*** Opening Provided material ***

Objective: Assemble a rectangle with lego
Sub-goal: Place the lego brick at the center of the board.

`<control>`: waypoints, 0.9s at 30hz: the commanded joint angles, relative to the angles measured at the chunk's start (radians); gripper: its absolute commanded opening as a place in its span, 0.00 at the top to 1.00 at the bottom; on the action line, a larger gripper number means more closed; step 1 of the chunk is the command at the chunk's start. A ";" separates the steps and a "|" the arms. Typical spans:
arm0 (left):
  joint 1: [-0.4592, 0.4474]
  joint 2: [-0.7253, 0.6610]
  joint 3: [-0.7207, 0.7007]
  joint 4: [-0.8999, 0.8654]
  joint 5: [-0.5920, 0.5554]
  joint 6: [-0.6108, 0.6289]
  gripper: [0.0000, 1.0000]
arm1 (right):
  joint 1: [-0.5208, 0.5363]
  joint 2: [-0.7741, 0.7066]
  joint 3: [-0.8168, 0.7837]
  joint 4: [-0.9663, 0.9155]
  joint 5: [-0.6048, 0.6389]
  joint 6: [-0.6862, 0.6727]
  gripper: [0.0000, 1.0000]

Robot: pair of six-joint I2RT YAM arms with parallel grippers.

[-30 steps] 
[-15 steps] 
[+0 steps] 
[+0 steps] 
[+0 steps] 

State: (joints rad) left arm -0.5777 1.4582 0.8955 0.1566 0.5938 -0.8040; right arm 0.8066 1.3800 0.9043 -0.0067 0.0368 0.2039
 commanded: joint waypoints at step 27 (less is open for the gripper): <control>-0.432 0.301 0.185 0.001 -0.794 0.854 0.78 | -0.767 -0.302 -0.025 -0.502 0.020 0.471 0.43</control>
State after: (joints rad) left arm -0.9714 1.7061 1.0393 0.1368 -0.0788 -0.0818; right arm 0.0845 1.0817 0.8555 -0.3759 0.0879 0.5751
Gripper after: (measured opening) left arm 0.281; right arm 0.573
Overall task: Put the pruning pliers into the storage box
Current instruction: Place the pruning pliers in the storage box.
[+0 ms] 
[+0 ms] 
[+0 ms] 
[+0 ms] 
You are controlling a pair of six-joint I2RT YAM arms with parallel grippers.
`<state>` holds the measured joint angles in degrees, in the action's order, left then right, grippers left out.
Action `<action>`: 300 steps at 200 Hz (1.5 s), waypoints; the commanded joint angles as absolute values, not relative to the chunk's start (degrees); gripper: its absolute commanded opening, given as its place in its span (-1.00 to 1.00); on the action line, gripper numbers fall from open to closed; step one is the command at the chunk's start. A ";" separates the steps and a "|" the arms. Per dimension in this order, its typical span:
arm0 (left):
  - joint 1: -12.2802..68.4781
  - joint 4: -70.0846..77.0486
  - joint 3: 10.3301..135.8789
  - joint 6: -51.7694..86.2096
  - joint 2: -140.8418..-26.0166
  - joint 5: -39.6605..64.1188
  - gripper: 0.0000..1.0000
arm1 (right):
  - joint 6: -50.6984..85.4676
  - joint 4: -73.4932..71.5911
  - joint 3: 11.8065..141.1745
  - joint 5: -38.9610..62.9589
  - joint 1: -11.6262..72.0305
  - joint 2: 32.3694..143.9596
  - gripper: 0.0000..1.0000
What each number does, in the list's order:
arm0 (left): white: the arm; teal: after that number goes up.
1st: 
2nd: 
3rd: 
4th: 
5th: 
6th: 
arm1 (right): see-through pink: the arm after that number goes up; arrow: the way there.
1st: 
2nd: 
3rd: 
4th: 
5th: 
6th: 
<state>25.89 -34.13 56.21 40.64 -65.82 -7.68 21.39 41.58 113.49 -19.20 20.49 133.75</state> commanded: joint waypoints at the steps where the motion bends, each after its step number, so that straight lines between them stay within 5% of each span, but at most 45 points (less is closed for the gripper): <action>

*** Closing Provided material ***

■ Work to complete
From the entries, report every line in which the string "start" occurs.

■ Task result
`<control>`: waypoints, 0.9s at 30hz: the commanded joint angles, relative to the angles measured at the chunk's start (radians); gripper: its absolute commanded opening as a place in its span, 0.00 at the top to 1.00 at the bottom; on the action line, a larger gripper number means more closed; step 1 of the chunk is the command at the chunk's start. A ";" separates the steps and a "|" the arms. Typical spans:
Action `<action>`: 300 steps at 200 Hz (1.5 s), waypoints; the commanded joint angles as absolute values, not relative to the chunk's start (degrees); gripper: its absolute commanded opening, given as its place in its span (-1.00 to 1.00); on the action line, gripper numbers fall from open to closed; step one is the command at the chunk's start. A ";" separates the steps and a "|" the arms. Per dimension in this order, its typical span:

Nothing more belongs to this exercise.